Brief » Give the data again, word for word.

Data extract »
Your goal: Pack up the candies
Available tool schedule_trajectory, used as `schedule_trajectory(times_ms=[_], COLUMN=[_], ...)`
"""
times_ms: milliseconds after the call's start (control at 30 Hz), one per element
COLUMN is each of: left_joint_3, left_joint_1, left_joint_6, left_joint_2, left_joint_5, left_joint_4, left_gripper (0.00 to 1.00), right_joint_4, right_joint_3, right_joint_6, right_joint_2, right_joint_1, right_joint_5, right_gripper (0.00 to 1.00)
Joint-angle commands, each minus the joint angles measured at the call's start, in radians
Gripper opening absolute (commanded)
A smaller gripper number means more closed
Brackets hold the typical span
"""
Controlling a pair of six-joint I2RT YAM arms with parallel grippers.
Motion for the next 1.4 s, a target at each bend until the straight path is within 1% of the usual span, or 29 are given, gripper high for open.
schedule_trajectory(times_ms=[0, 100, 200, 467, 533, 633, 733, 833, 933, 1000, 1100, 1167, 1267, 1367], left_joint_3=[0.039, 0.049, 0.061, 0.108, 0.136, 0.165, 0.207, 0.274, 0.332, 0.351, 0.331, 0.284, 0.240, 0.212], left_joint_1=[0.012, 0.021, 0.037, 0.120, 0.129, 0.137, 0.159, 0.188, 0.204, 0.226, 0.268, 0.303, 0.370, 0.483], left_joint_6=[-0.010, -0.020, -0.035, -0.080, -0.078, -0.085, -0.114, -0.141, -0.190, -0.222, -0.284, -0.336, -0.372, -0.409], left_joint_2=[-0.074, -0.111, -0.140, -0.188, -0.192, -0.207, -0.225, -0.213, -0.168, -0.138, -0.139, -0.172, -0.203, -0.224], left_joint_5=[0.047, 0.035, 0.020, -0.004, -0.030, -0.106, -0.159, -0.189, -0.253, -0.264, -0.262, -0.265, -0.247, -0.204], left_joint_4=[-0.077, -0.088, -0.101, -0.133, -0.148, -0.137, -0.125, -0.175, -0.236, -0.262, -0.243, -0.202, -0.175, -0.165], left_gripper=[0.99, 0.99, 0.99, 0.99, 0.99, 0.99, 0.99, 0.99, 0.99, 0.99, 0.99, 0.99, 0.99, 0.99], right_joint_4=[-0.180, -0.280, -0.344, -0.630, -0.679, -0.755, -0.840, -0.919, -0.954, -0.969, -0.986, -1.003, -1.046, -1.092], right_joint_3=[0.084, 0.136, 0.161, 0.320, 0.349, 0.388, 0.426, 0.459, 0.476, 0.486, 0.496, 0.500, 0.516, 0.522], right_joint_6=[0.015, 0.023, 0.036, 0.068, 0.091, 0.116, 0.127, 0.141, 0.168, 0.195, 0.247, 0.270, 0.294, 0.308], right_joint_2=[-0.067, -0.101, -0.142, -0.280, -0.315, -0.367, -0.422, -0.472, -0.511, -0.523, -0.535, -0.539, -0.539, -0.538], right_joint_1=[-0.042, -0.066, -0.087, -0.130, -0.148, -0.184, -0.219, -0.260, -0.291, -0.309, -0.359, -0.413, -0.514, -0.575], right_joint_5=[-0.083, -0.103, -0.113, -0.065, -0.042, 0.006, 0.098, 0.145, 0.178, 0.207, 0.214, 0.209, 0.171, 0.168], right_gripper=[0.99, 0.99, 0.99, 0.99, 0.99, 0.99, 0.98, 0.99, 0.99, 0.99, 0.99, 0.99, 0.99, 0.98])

Response area »
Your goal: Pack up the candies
Available tool schedule_trajectory, used as `schedule_trajectory(times_ms=[_], COLUMN=[_], ...)`
"""
times_ms: milliseconds after the call's start (control at 30 Hz), one per element
COLUMN is each of: left_joint_3, left_joint_1, left_joint_6, left_joint_2, left_joint_5, left_joint_4, left_gripper (0.00 to 1.00), right_joint_4, right_joint_3, right_joint_6, right_joint_2, right_joint_1, right_joint_5, right_gripper (0.00 to 1.00)
Joint-angle commands, each minus the joint angles measured at the call's start, in radians
Gripper opening absolute (commanded)
A smaller gripper number means more closed
Brackets hold the typical span
"""
Controlling a pair of six-joint I2RT YAM arms with parallel grippers.
Motion for the next 1.4 s, a target at each bend until the straight path is within 1% of the usual span, or 29 are given, gripper high for open.
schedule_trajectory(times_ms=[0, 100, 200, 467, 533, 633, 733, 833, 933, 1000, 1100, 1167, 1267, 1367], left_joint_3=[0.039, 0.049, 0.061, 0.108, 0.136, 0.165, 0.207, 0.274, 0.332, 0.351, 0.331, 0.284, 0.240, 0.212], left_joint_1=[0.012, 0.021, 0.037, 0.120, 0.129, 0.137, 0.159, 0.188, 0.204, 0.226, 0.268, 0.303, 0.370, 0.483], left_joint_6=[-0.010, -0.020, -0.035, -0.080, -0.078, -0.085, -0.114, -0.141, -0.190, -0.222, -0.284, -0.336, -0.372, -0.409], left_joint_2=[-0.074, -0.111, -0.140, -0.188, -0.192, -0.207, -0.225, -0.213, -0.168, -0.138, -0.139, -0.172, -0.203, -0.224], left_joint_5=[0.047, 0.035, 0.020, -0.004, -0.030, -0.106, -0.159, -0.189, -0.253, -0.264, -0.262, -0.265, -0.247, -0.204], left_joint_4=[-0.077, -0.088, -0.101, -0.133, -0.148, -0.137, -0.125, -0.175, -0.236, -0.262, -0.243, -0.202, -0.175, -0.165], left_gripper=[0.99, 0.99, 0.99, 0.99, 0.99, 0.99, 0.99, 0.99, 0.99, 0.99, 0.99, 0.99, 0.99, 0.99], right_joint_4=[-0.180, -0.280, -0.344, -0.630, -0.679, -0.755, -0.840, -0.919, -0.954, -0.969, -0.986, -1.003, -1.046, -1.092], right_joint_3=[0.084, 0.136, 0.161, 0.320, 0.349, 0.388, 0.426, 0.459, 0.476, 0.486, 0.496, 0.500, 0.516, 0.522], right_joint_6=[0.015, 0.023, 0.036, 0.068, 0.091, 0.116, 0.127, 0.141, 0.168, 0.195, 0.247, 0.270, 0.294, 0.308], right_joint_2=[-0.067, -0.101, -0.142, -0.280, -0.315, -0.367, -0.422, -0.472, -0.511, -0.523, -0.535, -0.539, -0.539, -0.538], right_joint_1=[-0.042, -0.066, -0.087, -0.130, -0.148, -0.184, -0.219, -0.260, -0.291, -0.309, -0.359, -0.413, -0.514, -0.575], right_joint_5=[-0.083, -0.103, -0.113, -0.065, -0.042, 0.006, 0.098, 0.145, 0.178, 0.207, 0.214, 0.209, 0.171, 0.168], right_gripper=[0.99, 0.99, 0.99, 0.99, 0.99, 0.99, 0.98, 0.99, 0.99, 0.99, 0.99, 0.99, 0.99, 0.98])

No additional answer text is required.